The Japanese Aerospace Exploration Agency’s Hayabusa 2 spacecraft arrived at its target, asteroid 162173 Ryugu, in June, and has since been exploring the roughly half-mile sized rock.

Animation of view from Hyabusa 2 during a practice touch-down-and-takeoff maneuver.
Animation of view from Hyabusa 2 during a practice touch-down-and-takeoff maneuver. (JAXA)

Hayabusa 2 will ultimately collect rock samples from the asteroid and return them to Earth in 2020, furthering knowledge of conditions in the earliest times of the solar system’s formation.

To Boldy Go…

Six years on the heels of Voyager 1’s breakaway plunge into interstellar space, the Voyager 2 spacecraft has also reached that frontier, cruising through the boundary of the sun’s heliosphere on Nov. 5.

The heliosphere is the “bubble” of plasma and magnetic fields blown into space by the sun. Within the heliosphere, plasma temperature and density is dominated by the sun’s influence. Beyond its boundary, the gases are both cooler and denser, in the medium of interstellar space that stretches across the light years between stars.

Now more than 35 years since launching, both Voyager spacecraft are our eyes and ears in the most distant regions of space that we have reached. In the next few years, NASA will begin a gradual shutdown of the Voyagers’ systems as power levels dwindle, and by 2025 both will go silent.

Last Port of Call

Rounding out the year right on the wire, New Horizons, now three-and-a-half years after its historic flyby of Pluto, will make the first-ever close encounter with a Kuiper Belt Object, at 9:33 PM Pacific Time on Dec. 31.

The tiny, nuclear-powered probe with pep will cruise within 2,200 miles of the object 2014 MU69, nicknamed Ultima Thule. One of a multitude of small icy objects that populate the solar system beyond Neptune’s orbit in the region of the Kuiper Belt, 2014 MU69 will become the most distant object visited by a spacecraft.

2019 Ho!

On deck for 2019: India to launch the Chandrayaan 2 spacecraft to the moon, Israel to launch the SpaceIL lunar landers, OSIRIS-REx will collect a sample of asteroid Bennu, and China will launch the Chang’e 5 lunar sample return mission.
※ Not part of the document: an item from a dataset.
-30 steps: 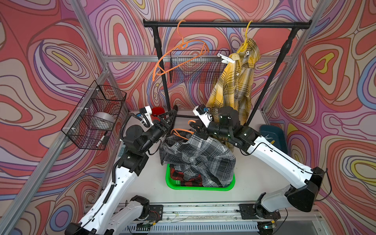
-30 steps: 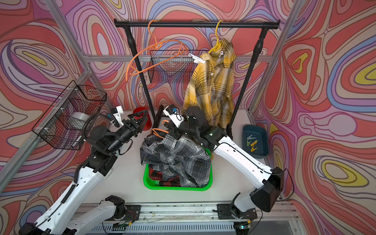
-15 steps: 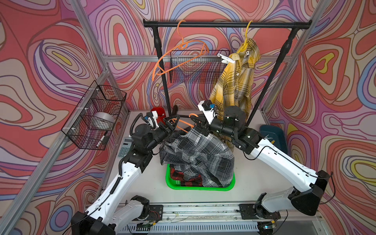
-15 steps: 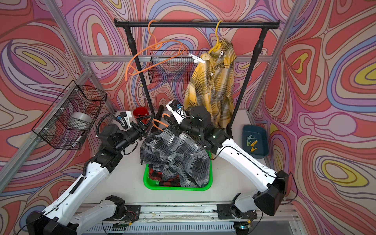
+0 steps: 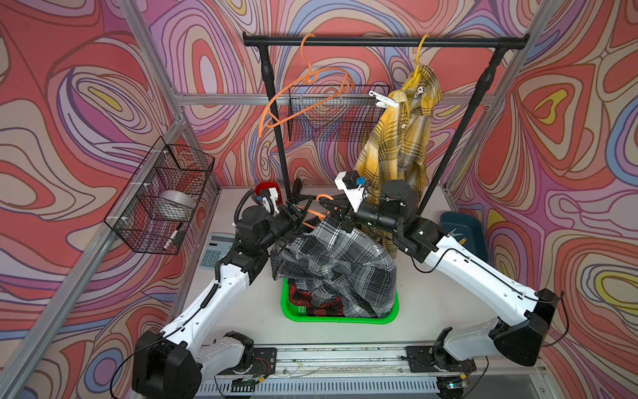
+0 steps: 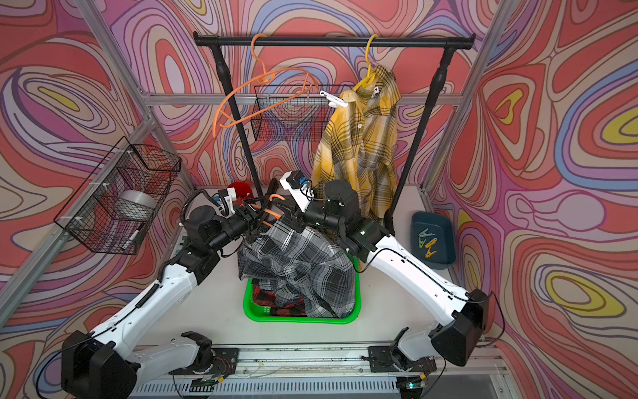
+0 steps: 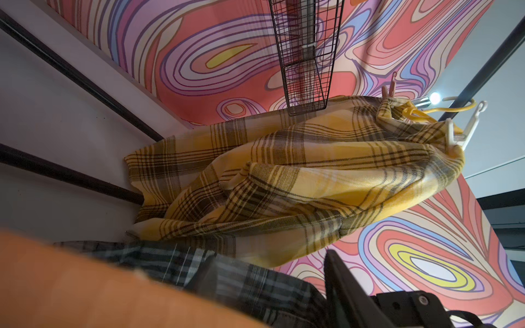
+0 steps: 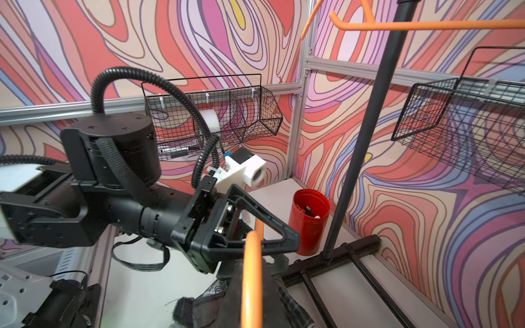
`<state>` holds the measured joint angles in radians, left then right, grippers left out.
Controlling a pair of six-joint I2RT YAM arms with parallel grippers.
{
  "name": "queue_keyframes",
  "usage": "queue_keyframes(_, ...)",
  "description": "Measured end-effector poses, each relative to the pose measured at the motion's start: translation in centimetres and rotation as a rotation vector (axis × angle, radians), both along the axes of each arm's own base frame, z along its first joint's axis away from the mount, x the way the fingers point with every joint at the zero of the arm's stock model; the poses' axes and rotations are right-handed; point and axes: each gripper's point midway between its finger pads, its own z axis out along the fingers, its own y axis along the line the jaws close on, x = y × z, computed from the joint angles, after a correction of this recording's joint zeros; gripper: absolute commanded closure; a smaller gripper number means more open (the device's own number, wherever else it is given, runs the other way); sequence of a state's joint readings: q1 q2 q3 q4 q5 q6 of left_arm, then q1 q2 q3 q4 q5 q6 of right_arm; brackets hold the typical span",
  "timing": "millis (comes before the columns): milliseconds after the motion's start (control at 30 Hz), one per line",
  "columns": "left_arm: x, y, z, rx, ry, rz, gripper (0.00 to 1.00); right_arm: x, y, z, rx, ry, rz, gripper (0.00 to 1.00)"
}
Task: Remove the clothespins securing long-sleeve shirts to the hanger
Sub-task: Remove the long-sleeve shirt from the hanger.
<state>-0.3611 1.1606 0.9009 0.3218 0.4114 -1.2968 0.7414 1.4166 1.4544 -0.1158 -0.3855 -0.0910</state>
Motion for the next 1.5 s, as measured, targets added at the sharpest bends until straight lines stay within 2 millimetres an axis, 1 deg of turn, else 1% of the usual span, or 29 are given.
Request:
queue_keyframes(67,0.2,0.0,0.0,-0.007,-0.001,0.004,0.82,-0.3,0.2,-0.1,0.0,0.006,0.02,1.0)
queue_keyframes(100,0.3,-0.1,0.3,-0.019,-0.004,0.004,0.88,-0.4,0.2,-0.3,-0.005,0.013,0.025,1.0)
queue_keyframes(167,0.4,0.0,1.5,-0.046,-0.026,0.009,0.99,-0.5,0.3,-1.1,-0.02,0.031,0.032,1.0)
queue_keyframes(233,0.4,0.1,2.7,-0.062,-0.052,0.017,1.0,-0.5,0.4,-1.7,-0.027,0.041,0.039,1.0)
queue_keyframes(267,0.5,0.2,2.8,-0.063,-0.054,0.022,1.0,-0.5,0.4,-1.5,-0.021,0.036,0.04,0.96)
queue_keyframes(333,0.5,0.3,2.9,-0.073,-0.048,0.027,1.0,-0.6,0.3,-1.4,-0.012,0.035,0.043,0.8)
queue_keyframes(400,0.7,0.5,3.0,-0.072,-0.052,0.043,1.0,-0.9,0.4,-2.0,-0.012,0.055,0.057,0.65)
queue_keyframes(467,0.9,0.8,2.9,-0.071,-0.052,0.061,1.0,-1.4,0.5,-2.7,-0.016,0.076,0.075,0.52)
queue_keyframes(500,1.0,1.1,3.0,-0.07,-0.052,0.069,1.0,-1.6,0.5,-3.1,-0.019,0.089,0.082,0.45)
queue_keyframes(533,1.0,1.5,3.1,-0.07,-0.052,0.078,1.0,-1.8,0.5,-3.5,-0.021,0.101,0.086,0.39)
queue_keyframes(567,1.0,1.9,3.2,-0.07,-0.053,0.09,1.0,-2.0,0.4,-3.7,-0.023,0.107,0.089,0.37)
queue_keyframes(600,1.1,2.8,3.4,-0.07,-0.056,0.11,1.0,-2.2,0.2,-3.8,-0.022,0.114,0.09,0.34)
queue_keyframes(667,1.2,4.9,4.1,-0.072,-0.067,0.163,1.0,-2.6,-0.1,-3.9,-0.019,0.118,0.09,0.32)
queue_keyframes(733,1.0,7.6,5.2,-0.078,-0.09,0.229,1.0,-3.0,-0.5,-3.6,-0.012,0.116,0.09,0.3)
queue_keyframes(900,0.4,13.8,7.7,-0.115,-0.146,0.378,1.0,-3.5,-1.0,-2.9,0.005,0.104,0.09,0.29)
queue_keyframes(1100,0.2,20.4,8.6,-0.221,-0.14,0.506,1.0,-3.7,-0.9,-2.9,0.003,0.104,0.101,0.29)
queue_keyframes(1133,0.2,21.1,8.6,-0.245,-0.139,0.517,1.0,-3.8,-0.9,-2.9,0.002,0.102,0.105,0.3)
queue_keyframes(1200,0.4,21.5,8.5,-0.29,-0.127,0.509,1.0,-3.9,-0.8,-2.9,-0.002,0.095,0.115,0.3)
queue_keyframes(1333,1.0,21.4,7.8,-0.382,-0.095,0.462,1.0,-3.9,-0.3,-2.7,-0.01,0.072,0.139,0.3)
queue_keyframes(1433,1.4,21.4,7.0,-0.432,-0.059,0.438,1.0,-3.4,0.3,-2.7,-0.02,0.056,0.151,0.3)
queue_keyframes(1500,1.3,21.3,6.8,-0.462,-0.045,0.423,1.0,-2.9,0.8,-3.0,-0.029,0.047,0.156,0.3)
When will we have time to catch our breath?

Benjamin Burress has been a staff astronomer at Chabot Space & Science Center since 1999. He has also served on NASA’s Kuiper Airborne Observatory at Ames Research Center in Mountain View, Calif., and was Head Observer at the Naval Prototype Optical Interferometer program at Lowell Observatory in Flagstaff, Ariz.